Afraid to start the work, and furious with himself that the work was his calling.

I had another case in which my patient, a journeyman screenwriter, routinely procrastinated with each writing assignment due to his shame at being exposed as a mediocre, though financially successful, artist.

“Let’s face it, I’m no Billy Wilder or Robert Towne,” he’d complain, mentioning 2 noted, award-winning screenwriters.

“Because those jobs are taken,” I replied. “By those people. As an artist, comparing yourself to others is a fool’s game. I think it was Hemingway who said to his fellow writers, ‘Forget it, Shakespeare got there first and better, so just get on with it.’”

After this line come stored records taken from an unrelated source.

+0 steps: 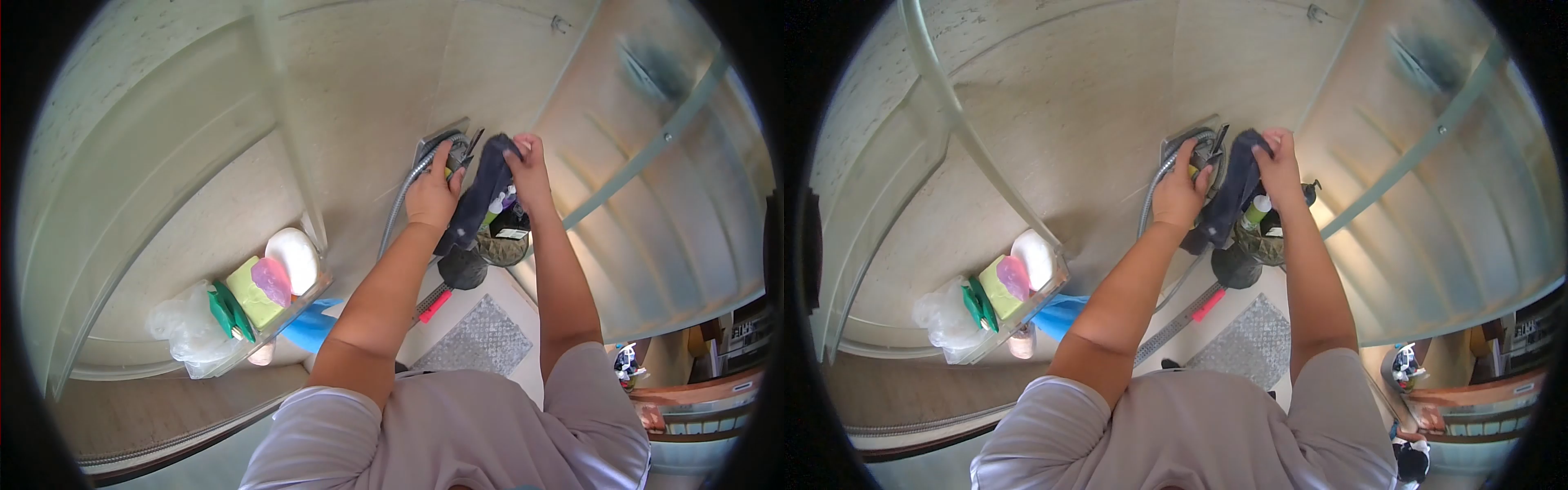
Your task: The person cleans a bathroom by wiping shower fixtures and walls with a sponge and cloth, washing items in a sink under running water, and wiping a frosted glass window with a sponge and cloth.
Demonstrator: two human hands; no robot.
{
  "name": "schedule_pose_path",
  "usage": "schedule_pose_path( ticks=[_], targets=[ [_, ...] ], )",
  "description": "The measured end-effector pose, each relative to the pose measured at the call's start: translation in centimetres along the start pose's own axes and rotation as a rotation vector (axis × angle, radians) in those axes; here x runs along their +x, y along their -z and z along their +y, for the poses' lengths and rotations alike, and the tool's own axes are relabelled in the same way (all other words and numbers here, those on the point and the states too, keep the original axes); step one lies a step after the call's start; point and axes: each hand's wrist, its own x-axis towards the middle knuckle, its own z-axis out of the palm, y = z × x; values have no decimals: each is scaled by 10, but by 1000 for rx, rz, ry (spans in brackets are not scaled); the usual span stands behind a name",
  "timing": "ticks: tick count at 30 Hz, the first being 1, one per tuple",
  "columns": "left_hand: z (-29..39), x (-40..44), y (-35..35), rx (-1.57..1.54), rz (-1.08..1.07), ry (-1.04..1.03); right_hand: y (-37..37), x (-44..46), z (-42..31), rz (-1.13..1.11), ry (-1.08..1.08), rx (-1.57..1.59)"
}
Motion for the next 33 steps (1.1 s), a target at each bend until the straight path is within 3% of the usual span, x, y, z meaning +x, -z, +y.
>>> schedule_pose_path(
  ticks=[5, 9, 18, 21, 24, 27, 33],
  targets=[
    [5, 1, 3, -22, -67, 107, -24, 34, -20, -434, -279, 388],
    [5, 1, 4, -40, -95, 142, -25, 39, -27, -524, -378, 424],
    [4, 0, 3, -52, -50, 102, -22, 32, -16, -578, 190, -216],
    [4, 0, 3, -42, -39, 96, -13, 30, -10, -530, 58, -273],
    [4, 1, -1, -27, -15, 90, -12, 23, 21, -477, 216, -155],
    [5, 1, 2, -48, -54, 117, -12, 16, 11, -434, 116, -162],
    [5, 1, 2, -52, -36, 108, -13, 20, -29, -484, 23, -510]
  ],
)
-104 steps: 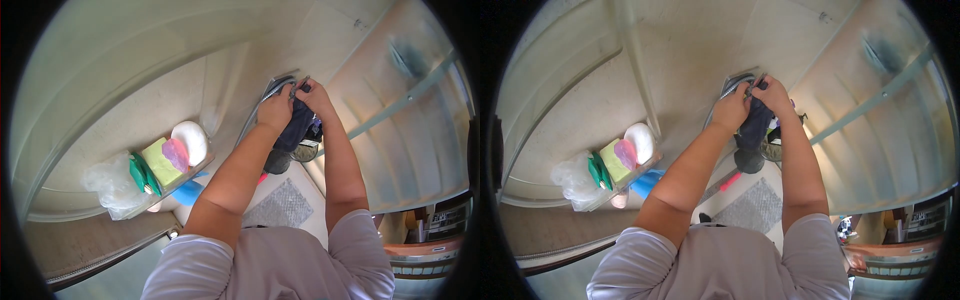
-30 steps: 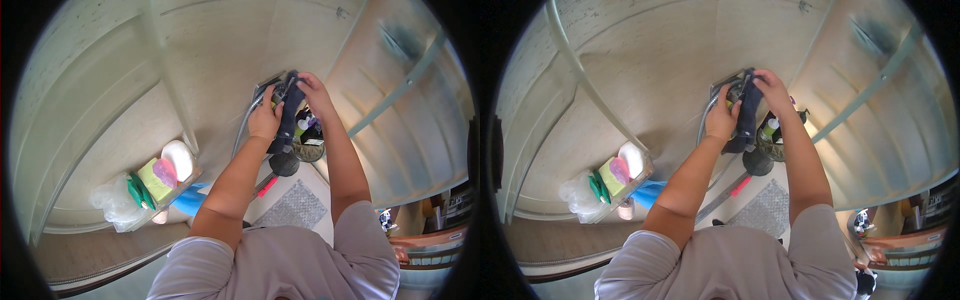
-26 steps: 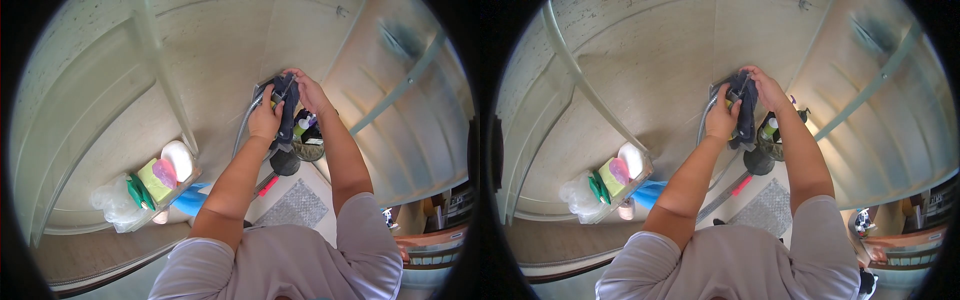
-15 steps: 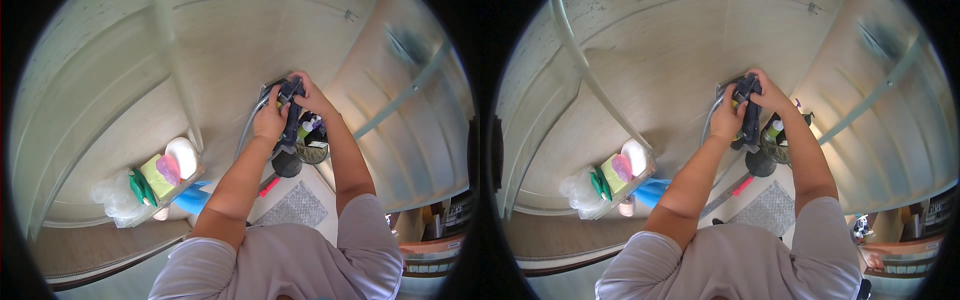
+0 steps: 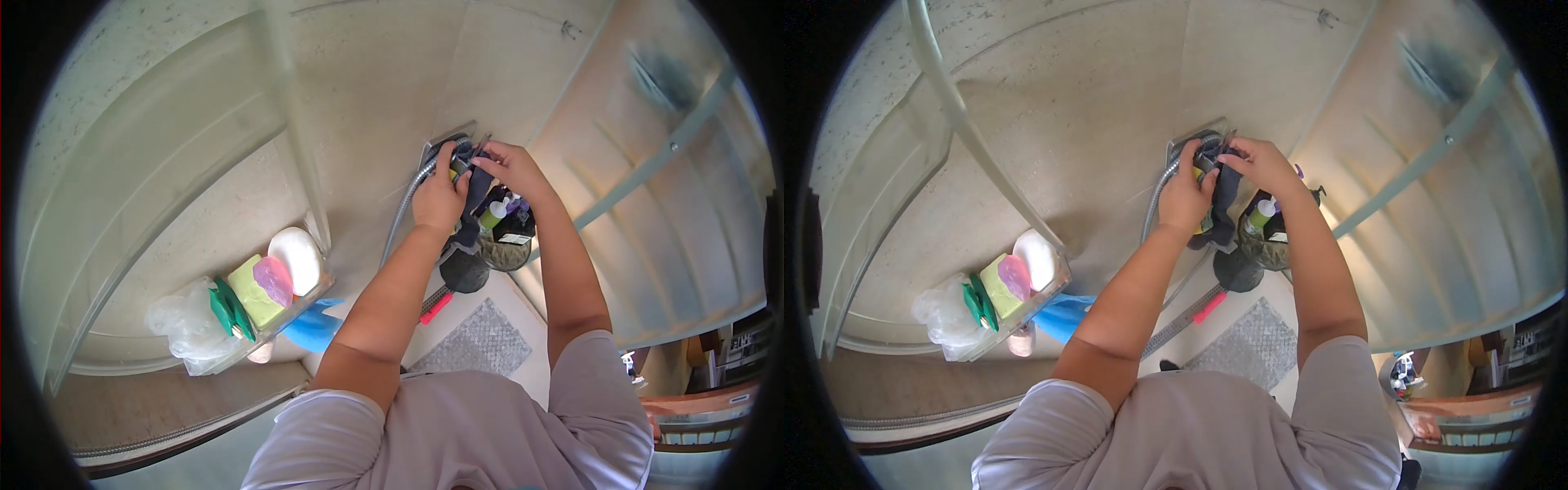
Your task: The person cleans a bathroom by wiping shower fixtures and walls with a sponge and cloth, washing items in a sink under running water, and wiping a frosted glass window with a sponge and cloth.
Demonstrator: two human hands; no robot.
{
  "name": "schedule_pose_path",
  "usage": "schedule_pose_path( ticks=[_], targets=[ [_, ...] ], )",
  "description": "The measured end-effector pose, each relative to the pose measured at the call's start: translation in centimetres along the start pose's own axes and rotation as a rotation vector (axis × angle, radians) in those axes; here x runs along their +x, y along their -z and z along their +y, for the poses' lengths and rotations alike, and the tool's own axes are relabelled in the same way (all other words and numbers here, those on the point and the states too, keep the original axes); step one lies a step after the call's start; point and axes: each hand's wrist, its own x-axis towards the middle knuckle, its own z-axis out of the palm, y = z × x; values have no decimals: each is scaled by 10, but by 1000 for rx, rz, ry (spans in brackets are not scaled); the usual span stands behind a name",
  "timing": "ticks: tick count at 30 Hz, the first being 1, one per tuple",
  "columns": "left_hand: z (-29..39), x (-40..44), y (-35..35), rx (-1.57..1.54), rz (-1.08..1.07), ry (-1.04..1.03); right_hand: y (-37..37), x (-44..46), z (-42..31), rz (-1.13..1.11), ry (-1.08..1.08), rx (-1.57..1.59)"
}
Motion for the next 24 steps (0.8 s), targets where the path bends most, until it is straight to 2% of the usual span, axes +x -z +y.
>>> schedule_pose_path(
  ticks=[6, 9, 12, 15, 18, 20, 22, 24],
  targets=[
    [0, 1, 2, -4, -41, 25, 5, 15, 18, -77, 120, 72],
    [1, 2, 3, 5, -46, 37, 4, 14, 17, -61, 65, 61],
    [3, 2, 6, -7, -72, 50, 0, 6, 13, -66, 102, 179],
    [3, 1, 6, 4, -52, 23, -9, -6, 26, 144, 12, 337],
    [-4, 2, -1, 38, 0, -95, -24, -27, 19, 329, 216, -6],
    [-9, 3, -5, 39, 40, -133, -38, -30, 9, 398, 350, -82],
    [-8, 4, -5, 26, 45, -135, -48, -32, -4, 471, 423, -151],
    [-6, 2, -2, -2, 16, -98, -52, -31, -4, 496, 353, -155]
  ],
)
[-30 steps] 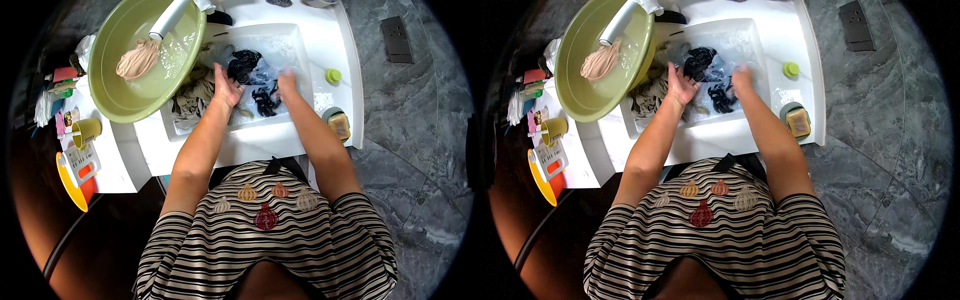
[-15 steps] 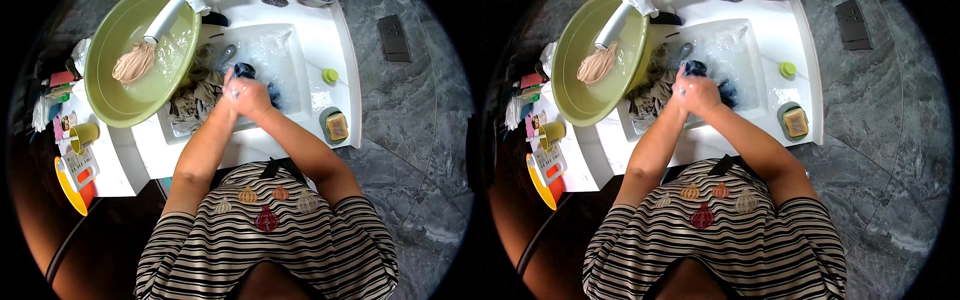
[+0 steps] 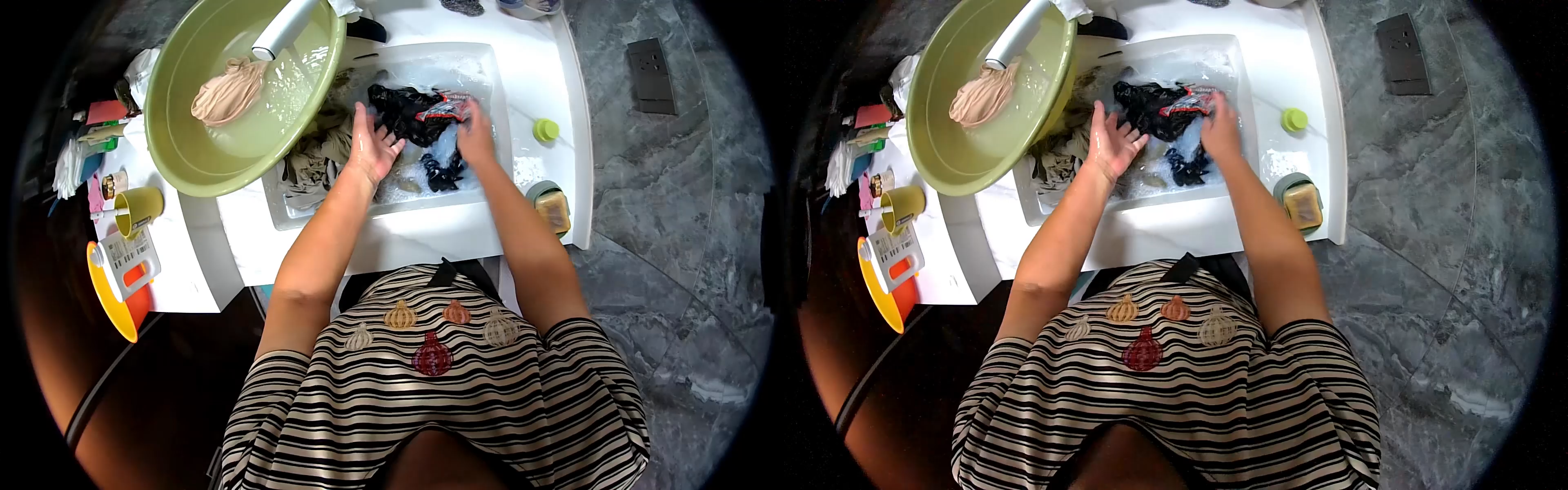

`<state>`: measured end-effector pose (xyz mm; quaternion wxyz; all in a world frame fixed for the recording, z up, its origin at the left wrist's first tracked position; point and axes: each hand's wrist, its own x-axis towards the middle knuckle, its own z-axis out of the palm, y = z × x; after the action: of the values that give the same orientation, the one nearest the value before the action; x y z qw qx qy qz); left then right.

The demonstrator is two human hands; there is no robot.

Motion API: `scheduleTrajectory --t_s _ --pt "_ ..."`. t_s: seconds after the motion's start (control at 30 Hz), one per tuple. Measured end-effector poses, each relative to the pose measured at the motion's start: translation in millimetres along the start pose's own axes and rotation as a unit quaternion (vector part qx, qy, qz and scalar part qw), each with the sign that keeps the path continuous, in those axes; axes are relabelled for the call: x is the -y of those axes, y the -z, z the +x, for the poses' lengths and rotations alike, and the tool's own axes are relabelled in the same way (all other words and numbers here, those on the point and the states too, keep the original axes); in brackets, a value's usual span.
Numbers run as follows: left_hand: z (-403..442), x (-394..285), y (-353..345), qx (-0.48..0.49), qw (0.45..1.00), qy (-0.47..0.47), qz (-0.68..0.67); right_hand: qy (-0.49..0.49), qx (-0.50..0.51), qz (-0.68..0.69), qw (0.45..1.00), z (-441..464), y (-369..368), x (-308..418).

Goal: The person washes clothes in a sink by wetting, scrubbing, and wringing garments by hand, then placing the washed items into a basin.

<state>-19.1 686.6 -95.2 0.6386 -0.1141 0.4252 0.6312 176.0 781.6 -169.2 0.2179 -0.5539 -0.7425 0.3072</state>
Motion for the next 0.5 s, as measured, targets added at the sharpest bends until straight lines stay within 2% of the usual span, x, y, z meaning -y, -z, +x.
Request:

He smirked. “Boy, you know a lot of quotes.”

I had to agree. There is some kind of megabyte file full of quotes by well-known creatives in my head. It is not always useful.

“Here’s the thing,” he said after a pause. “And it’s so simple even you’ll get it, though there’s nothing you can do about it. I’m Salieri and I want to be Mozart. End of story.”

(An interesting side note: I’ve had many artists from different fields use the “Salieri and Mozart” analogy in terms of assessing their work, except for musicians, like in the previous example. Curious.)

Anyway, as it turned out, it was not the end of the story for this patient. That did not come until we explored his relationship with his mother, whose ambitions for her son were the background noise of his childhood. Her stated goal for him: to win an Oscar and for her to be especially thanked during his acceptance speech, an example of which she actually wrote out for him as a template when he was still in middle school.

“Seriously?” I stared at him.

“True story. I’d wanted to write movies since I was a kid, and she’d loved the movies since she was a kid, so my ambition became hers. It was all she dreamed about. She calls me every year, after the Oscars are on TV, and we share her disappointment.” A rueful laugh. “Kind of a bonding thing.”

The pain in his eyes, despite the familiar screenwriter’s ironic bitterness, showed me how deeply his anticipatory shame was. How it infused every new writing assignment. No wonder he procrastinated. Who would want to launch on another project whose result would invariably fall short of the stated goal? So our work going forward was about reframing that goal, plotting out a journey toward loving the work for its own sake. Even in the brutal machinery of the entertainment business. Because, as I have written elsewhere, many people come to Hollywood in search of an approving parent. And it is the worst place to find one.

In my experience, when treating a creative person struggling with procrastination, it is particularly valuable to look at the issue through the prism of shame. What does the artistic person fear to expose, to others or even to themself? No matter the actual outcome. No matter how successful the person may be in their career.

I am reminded of another patient, a costume designer with years of experience and accolades behind her, still burdened by procrastination. When I asked her about it, she said, “Because even if they love my work, they never love it enough.”

A sheet of shame reddened her face. Clues to her self-concept, and its possible origins, began to present themselves. A deep well, indeed.